She wonders what happens now. The doctor procures a long fur and another water skin, this time ladelling water from a boiling pot into it. He hands her the hot water skin and leads her to a bare patch of earth at the heart of camp. Gesturing to the ground and he raises an expectant eyebrow at her and turns to leave. Mulan doesn’t ask any more questions. The earth is slanted, high on a hill in an easily defensible position. She is exhausted and surprisingly still breathing. Laying down, placing the hot waterskin right under her toes, pulling the fur over herself and crossing her hands over her stomach, Mulan prays for rest as the sun dips below the horizon.

Mulan doesn’t sleep for the first three nights with the Huns.

Sunset to sunrise, Mulan lies awake much like she had out of bloodlust back with the army, but now it’s out of unshakeable alertness in the presence of so many enemies. Listening to the crackle of the fires on the jagged hillside and snores of an uncivilized horde, she rests her eyes for a time and at length the sun makes itself known again. Cri-Kee chitters and shakes out his legs from a long night in the cold. Bored out of her mind, she rises with the earliest of them and finds the camp cook hard at work. He takes one look at her, chest unrestricted and hair laying down flat and correctly takes her for a woman. The cook puts her to work, though he only knows a few of her words and she knows none of his. Just have to find out the hard way she can’t cook worth a thing. A thick wheat porridge is stewing and it’s her job to stir the massive pot. Praying not to overturn the whole thing in typical Mulan fashion, she complies.

She stirs cautiously at first, then viciously as she notices some sticking to the bottom until the cook glares at her. The men begin to rise earnest and assemble slowly in front of the pot. The cook is toiling over some savory-looking toppings, so it looks like it’s her job to ladle food into bowls. And in a Hun war camp on Chinese land, Fa Mulan serves wheat porridge to wildmen invaders wearing her father’s armor as a badge of ultimate dishonor.
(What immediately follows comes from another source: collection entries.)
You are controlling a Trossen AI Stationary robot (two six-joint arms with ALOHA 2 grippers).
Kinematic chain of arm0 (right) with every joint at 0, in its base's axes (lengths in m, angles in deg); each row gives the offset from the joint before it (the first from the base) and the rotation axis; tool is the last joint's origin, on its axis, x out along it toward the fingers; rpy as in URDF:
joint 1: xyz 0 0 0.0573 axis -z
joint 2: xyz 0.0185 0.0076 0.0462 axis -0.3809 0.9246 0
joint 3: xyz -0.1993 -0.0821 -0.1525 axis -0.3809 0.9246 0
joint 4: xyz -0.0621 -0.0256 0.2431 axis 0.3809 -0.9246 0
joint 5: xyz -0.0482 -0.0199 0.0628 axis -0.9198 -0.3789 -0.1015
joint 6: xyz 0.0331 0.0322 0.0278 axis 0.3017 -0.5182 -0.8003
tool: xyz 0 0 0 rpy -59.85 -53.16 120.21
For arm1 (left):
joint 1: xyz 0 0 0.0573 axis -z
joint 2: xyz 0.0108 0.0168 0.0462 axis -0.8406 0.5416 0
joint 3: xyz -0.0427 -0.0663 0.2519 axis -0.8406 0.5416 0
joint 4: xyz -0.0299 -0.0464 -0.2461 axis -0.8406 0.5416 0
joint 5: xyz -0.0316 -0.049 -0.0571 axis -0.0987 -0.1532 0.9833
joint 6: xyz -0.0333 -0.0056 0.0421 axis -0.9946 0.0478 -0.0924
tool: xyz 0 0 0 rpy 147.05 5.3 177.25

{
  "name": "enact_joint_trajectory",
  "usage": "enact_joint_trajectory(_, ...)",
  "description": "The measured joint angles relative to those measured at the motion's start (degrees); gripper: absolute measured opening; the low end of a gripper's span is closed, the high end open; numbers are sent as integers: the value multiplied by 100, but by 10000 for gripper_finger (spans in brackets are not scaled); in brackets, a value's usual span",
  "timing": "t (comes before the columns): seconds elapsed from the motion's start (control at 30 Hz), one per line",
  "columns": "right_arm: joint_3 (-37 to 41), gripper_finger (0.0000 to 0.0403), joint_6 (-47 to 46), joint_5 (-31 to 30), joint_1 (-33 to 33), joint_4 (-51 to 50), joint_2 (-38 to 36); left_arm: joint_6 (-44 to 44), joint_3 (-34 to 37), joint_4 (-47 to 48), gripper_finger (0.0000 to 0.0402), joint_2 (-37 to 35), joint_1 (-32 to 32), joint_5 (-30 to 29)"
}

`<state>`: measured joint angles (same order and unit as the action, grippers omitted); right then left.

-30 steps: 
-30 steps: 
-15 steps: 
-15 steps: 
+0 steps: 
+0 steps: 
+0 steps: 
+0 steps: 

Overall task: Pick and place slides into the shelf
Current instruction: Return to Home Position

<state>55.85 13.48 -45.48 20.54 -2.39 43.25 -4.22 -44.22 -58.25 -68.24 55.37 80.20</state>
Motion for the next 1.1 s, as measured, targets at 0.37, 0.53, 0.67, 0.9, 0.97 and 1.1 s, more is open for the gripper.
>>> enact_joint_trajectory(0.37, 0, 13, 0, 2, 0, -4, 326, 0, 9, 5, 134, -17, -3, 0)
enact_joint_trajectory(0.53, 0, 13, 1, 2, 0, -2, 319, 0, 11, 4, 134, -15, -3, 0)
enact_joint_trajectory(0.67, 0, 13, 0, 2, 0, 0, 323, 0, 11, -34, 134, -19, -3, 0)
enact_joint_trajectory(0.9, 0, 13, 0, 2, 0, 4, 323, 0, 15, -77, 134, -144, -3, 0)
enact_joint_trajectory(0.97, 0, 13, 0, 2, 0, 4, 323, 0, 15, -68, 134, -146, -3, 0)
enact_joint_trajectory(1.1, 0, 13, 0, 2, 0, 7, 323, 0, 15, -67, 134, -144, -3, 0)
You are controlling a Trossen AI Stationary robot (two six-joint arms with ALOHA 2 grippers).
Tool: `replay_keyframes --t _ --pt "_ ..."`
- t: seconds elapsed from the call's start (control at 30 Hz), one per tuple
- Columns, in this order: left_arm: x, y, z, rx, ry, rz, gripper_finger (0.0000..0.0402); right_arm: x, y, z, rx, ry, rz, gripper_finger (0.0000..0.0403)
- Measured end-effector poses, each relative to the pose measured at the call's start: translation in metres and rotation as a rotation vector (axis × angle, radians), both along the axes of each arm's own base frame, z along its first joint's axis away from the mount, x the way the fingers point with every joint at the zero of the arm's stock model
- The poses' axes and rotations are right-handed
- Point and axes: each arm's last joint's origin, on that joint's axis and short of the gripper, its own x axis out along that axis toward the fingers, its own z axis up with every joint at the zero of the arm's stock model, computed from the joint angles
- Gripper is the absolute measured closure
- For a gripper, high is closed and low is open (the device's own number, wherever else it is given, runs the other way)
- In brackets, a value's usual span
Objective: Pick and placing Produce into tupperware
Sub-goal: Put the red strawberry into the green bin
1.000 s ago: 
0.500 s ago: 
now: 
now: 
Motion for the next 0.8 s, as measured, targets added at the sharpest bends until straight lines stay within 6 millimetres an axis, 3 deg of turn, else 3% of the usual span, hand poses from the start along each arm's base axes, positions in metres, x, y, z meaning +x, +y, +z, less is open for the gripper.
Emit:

Some of the men look in askance at their bowls as if questioning whether it’s poisoned. That is, until the cook snaps at them and they move over to him for the rest of the meal. Mulan dishes up another bowl for the next hungry person in a sleepy daze, and the next, until it’s Shan Yu standing in front of her in all his fur-and-fanged glory. He inquires something to the cook, something like interest in his face, and the cook is grumpy but deferential in answering. Shan Yu says to her: “A warrior and a cook. Where else do your talents lie?”

“Farming,” she replies airily, nose in the air as she ladles his breakfast like she hasn’t a care in the world and hands it to the cook to top off the meal.

“A woman of many faces. Which one do you wear most freely, I wonder?” He always says everything like it’s a test, god it makes her nervous. Mulan’s never done well with tests.

“A man of many wisdoms but little respect knows nothing.” Ladelling porridge into the next bowl, she sneaks a peek at him to gauge his reaction to her own little test. Shan Yu doesn’t seem angry. Instead he responds with, “Respect is earned. But that’s not something you’ll need to worry about here,” and he sweeps an arm to take in the whole camp. Mulan blinks twice and goggles, but he’s already walking away and more men are converging on her for food.

Apparently satisfied with her work on breakfast, the cook enlists her for chopping and mashing things to prepare for dinner, root vegetables mostly. Food found in the north, near where the Huns breached the Wall. Trying not to think about it, Mulan focuses on the hand gestures showing her what to do next as they have little language in common. And she thinks instead about what Shan Yu meant about respect.

The cook keeps her occupied for most of the day, giving her two hours to rest between preparation and actually beginning to make dinner. She sits on the ground drinking water and resting her eyes, still sitting upright. Feeling some observers, she peeks at times but none of the Huns seem embarrassed to be caught looking. Maybe they think she’s meditating and they’ve heard about it but never seen it done. That, or maybe they’ve never seen a woman before.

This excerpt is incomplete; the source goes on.